Caro Direttore,

la decisione di pubblicare nel numero 5-6 del 2011 l’articolo di Peragallo et al sull’incidenza dei tumori nei reduci dalla guerra dei Balcani e l’editoriale di Roberta Pirastu che lo accompagna solleva inquietanti quesiti. C’è infatti da chiedersi che senso abbia dedicare pagine della rivista a riportare inaffidabili stime di rischio, derivate da campioni di rappresentatività incerta. Gli stessi autori ci raccontano che le diagnosi di cancro sono state raccolte attraverso non meglio specificate “segnalazioni” (anziché una ricerca attiva da parte della struttura deputata alla registrazione): un metodo di rilevazione assolutamente inadeguato, come è noto a chiunque abbia un minimo di esperienza in tema di registri di popolazione di patologia e come avrebbe dovuto essere noto a chi ha avviato dieci anni fa il cosiddetto registro tumori delle forze armate di cui ora si riconosce l’inefficienza (ma quanto è costato?).
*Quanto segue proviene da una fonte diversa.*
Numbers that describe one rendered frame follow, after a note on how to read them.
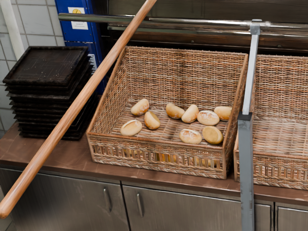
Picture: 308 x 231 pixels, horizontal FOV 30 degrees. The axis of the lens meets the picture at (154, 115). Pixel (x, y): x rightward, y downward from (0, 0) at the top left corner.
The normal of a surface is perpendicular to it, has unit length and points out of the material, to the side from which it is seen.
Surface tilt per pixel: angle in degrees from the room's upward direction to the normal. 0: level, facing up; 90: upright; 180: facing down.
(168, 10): 70
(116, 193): 90
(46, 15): 90
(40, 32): 90
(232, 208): 90
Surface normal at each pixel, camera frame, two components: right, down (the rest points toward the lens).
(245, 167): -0.31, 0.59
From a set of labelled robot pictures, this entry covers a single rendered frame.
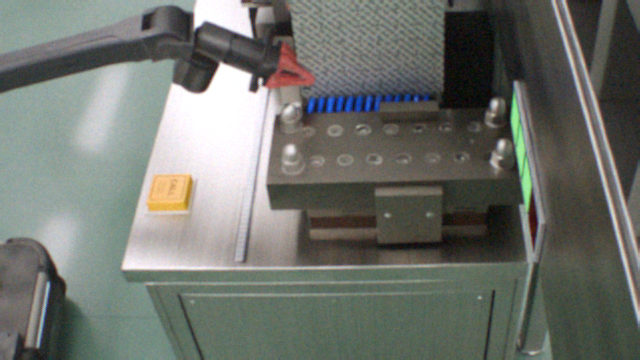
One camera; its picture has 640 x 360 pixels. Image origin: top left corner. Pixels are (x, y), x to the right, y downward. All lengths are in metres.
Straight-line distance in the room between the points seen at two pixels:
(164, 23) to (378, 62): 0.35
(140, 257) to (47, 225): 1.45
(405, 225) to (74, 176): 1.84
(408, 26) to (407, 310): 0.47
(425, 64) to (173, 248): 0.51
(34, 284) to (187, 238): 1.01
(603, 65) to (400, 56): 0.66
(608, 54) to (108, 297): 2.03
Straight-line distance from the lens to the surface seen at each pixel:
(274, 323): 1.42
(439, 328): 1.42
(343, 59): 1.31
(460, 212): 1.29
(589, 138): 0.70
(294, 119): 1.30
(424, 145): 1.27
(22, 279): 2.33
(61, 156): 3.02
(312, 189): 1.23
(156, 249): 1.36
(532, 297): 2.05
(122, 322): 2.44
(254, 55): 1.30
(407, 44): 1.29
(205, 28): 1.29
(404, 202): 1.22
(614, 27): 0.66
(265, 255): 1.31
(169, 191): 1.41
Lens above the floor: 1.90
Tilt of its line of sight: 46 degrees down
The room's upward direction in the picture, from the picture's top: 8 degrees counter-clockwise
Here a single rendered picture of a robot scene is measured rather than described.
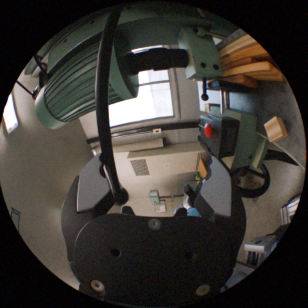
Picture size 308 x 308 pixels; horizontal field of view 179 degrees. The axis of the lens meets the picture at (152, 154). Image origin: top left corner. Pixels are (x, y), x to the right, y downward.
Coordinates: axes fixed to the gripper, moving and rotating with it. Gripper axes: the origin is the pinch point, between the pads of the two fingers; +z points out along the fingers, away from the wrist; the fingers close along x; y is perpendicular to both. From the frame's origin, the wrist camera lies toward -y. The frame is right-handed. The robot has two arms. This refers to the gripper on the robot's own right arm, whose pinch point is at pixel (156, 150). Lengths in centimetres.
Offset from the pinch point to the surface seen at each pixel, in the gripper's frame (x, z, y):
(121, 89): -6.4, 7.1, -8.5
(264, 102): 21.2, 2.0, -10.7
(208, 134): 10.4, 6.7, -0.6
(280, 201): 121, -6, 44
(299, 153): 21.9, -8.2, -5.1
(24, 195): -151, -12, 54
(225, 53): 14.6, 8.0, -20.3
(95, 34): -12.1, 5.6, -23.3
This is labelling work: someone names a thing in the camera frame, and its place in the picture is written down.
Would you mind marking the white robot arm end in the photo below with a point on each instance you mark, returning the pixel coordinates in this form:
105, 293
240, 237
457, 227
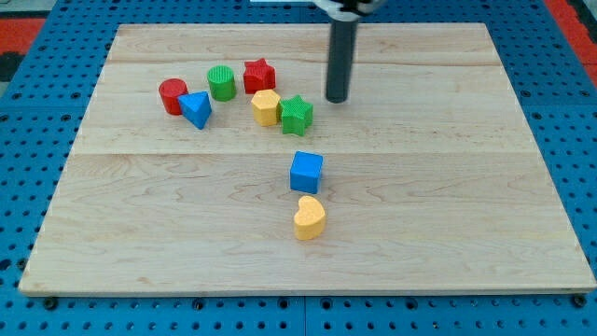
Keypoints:
348, 10

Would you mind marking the blue cube block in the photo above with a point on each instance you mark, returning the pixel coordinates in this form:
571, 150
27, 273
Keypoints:
305, 172

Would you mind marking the green star block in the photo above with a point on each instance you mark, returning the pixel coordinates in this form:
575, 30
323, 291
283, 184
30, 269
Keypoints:
296, 115

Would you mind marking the yellow heart block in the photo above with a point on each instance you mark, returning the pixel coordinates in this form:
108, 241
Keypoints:
310, 219

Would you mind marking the yellow hexagon block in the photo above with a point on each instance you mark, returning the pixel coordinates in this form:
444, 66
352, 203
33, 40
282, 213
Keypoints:
265, 106

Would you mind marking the red star block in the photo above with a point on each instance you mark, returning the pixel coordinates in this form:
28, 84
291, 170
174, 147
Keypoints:
258, 75

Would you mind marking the green cylinder block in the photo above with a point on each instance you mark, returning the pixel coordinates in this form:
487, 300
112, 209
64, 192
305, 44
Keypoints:
221, 82

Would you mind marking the blue triangular prism block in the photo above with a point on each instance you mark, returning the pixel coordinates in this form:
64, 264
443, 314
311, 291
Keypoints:
196, 108

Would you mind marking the light wooden board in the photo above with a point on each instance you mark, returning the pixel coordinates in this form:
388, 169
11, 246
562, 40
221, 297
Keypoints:
432, 181

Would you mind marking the black cylindrical pointer rod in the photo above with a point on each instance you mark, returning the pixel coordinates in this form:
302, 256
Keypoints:
340, 58

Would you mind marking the red cylinder block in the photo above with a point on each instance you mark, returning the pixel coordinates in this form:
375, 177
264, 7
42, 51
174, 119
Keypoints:
169, 90

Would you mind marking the blue perforated base panel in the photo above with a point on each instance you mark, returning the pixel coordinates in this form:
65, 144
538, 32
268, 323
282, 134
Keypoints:
51, 58

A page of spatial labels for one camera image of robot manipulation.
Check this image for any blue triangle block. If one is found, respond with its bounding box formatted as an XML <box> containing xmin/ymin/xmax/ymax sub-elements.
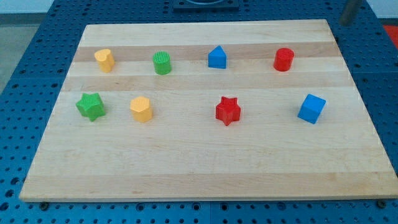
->
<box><xmin>208</xmin><ymin>45</ymin><xmax>227</xmax><ymax>69</ymax></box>

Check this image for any red star block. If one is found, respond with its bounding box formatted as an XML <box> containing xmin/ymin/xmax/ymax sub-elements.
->
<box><xmin>215</xmin><ymin>96</ymin><xmax>241</xmax><ymax>126</ymax></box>

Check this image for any light wooden board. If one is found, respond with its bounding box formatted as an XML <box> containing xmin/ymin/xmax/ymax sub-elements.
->
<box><xmin>19</xmin><ymin>19</ymin><xmax>397</xmax><ymax>202</ymax></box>

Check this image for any yellow hexagon block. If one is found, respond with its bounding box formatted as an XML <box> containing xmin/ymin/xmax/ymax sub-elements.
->
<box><xmin>130</xmin><ymin>96</ymin><xmax>153</xmax><ymax>123</ymax></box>

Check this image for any green cylinder block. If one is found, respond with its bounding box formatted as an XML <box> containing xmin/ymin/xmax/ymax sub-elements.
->
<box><xmin>152</xmin><ymin>51</ymin><xmax>172</xmax><ymax>75</ymax></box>

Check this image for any red cylinder block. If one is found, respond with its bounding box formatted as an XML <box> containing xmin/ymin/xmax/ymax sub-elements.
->
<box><xmin>273</xmin><ymin>48</ymin><xmax>295</xmax><ymax>72</ymax></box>

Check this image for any yellow heart block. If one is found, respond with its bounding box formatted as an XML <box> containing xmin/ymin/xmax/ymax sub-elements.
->
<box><xmin>94</xmin><ymin>49</ymin><xmax>115</xmax><ymax>73</ymax></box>

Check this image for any green star block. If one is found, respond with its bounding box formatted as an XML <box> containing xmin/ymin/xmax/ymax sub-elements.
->
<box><xmin>75</xmin><ymin>93</ymin><xmax>106</xmax><ymax>121</ymax></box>

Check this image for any blue cube block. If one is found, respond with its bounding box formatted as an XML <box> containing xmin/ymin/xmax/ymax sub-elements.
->
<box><xmin>297</xmin><ymin>94</ymin><xmax>326</xmax><ymax>124</ymax></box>

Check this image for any grey metal rod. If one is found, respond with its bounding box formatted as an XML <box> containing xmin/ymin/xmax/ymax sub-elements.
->
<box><xmin>338</xmin><ymin>0</ymin><xmax>363</xmax><ymax>26</ymax></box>

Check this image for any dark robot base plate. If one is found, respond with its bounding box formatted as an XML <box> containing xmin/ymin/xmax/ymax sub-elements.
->
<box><xmin>173</xmin><ymin>0</ymin><xmax>239</xmax><ymax>12</ymax></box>

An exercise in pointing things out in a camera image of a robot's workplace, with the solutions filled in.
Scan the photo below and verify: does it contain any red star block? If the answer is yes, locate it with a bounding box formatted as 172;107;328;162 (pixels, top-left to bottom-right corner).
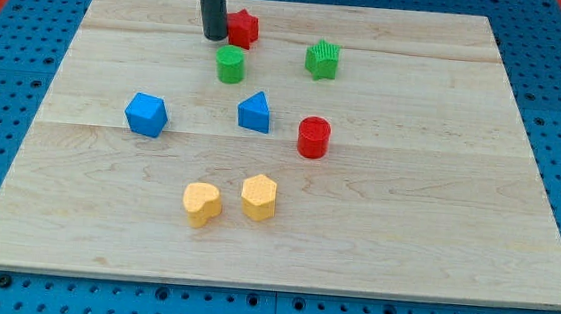
227;9;259;50

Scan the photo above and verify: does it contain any red cylinder block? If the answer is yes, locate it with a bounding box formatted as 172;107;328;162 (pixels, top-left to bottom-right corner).
296;116;331;160

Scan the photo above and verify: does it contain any green cylinder block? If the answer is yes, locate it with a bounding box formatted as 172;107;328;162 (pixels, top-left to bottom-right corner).
215;45;245;84

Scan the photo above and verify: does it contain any yellow heart block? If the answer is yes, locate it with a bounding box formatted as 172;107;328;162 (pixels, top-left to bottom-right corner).
183;182;223;228

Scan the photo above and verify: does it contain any yellow hexagon block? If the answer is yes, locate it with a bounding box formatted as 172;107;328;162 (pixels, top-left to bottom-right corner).
241;174;277;222

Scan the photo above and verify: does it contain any green star block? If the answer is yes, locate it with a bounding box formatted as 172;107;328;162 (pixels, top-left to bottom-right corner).
305;39;340;81

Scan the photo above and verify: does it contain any light wooden board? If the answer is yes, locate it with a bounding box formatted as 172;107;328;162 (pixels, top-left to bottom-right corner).
0;0;561;310

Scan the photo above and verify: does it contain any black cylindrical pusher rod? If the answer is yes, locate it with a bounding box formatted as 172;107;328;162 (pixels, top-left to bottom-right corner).
199;0;228;42

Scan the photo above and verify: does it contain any blue triangle block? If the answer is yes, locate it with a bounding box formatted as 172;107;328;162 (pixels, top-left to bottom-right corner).
237;91;270;134

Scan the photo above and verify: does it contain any blue cube block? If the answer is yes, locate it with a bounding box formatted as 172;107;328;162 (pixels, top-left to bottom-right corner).
124;93;168;138
È pertanto inaffidabile qualsiasi confronto tra osservazioni su reduci italiani e osservazioni su reduci di altre nazionalità. Sono ugualmente inaffidabili i giudizi dell’editorialista che afferma: «I risultati nella coorte italiane non (sono) coerenti con i risultati di analoghe indagini […] in altre nazioni» e che «i risultati preliminari […] non supportano l’ipotesi che l’aver servito nell’area dei Balcani possa costituire uno specifico rischio cancerogeno». A monte di questo, è deplorevole che un editoriale di E&P non allerti esplicitamente il lettore sulla inattendibilità dei risultati che la rivista ha deciso di pubblicare, e che, anzi, rassicuri il lettore che lo studio «recepisce il suggerimento (da me enunciato nel 2006 nda) dell’aggiornamento […] dell’incidenza». In questi tempi di crisi, infine, è anche il caso che l’organo dell’Associazione italiana di epidemiologia solleciti la pubblicazione di un rendiconto scientifico (e finanziario) del progetto Signum, costato 2 milioni di euro e che avrebbe dovuto concludersi oltre quattro anni fa.